Viewing a single comment thread. View all comments

poo2thegeek t1_j67nbsu wrote

Chat GPT is a form of deep learning model, which is a subsection of a machine learning model. A machine learning (ML) model is one in which the decisions the model makes are based off a ‘training’ step rather than being physically encoded.

A simple example is a model that tried to distinguish between different breeds of flower. So, you give this model some information about each flower (petal length, colour, etc) as well as a ‘truth label’ (what a flower expert has said that flower is).
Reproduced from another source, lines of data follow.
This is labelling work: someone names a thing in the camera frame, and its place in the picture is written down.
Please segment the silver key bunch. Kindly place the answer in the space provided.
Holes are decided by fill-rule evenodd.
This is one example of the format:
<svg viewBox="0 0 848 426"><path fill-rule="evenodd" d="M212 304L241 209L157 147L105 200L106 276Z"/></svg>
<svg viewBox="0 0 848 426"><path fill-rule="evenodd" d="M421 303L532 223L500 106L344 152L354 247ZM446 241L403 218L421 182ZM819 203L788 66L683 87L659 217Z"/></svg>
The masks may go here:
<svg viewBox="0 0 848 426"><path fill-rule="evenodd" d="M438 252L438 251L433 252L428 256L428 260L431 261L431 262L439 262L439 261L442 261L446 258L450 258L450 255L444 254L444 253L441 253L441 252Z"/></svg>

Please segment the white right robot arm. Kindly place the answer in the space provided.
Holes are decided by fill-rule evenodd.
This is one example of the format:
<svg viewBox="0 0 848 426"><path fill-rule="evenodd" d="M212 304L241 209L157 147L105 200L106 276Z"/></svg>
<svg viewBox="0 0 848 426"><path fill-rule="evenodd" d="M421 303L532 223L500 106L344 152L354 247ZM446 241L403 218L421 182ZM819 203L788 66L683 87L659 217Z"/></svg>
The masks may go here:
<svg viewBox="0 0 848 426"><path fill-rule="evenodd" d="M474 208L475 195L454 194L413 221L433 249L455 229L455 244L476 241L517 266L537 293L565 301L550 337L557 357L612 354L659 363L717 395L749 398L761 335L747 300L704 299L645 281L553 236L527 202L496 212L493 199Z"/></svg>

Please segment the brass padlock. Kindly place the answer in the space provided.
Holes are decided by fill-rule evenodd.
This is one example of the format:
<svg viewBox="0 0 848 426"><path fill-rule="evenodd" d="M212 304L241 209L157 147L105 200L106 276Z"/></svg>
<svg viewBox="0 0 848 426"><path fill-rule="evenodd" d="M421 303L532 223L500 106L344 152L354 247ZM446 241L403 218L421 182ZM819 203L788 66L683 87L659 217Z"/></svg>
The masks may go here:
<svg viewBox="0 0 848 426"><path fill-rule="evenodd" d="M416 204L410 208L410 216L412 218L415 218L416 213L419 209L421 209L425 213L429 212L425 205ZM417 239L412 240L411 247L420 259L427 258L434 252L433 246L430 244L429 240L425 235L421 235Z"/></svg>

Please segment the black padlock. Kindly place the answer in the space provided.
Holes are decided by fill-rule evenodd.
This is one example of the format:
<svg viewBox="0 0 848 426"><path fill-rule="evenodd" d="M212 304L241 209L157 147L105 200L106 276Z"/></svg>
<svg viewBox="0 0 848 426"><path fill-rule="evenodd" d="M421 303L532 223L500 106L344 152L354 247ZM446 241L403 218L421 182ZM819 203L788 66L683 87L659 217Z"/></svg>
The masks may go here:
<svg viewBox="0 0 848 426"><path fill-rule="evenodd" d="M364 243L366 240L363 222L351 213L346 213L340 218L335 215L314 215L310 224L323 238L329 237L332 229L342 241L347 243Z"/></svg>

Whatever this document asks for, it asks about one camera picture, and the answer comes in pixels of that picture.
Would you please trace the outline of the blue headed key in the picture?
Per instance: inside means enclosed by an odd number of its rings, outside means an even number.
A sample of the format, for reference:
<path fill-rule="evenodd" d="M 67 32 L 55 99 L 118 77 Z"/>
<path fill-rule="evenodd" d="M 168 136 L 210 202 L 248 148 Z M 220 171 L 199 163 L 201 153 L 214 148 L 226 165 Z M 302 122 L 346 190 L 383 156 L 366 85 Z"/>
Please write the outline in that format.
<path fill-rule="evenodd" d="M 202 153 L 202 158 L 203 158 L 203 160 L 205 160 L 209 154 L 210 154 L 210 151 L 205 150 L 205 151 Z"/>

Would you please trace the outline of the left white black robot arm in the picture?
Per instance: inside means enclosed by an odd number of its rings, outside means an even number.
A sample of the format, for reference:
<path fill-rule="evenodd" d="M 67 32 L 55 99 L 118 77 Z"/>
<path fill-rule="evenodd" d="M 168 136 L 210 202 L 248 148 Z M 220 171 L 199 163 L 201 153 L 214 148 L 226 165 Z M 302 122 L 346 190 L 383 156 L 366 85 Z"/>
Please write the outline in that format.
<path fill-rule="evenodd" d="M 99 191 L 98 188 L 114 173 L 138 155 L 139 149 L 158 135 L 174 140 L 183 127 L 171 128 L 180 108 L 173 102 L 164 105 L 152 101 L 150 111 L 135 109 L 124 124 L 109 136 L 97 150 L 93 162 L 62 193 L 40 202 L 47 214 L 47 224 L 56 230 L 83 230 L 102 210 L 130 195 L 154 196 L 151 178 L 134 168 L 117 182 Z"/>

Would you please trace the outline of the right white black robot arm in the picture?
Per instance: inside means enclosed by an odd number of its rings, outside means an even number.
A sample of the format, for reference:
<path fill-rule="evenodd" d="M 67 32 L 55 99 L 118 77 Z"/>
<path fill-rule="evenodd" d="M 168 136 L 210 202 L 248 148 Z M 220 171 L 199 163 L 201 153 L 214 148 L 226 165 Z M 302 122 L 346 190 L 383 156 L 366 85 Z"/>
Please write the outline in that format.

The model takes these numbers as inputs, these inputs are multiples by a set of numbers, have some numbers added to them, and then get passed to the output, and some value is decided as a cut off (eg, if output >5 it’s flower A, otherwise it’s flower B) If the model is wrong, all those numbers get changed a little bit, in a process known as stochastic gradient descent.

In a deep learning model, the inputs are multiplied, and then passed to a ‘hidden layer’ of nodes (often called neurons). Then these numbers are again multiplied by another set of numbers. This keeps going for multiple layers until you get to the output layer.

This is an over simplification, but is the basis of how things like chatGPT work. They simply look for patterns, and output the next word based on what they think matches the pattern.

What makes chat gpt pretty powerful is (mostly) it’s size. It contains 175 billion of those numbers that have to get updated while training, and so takes a long time + is very expensive to train

12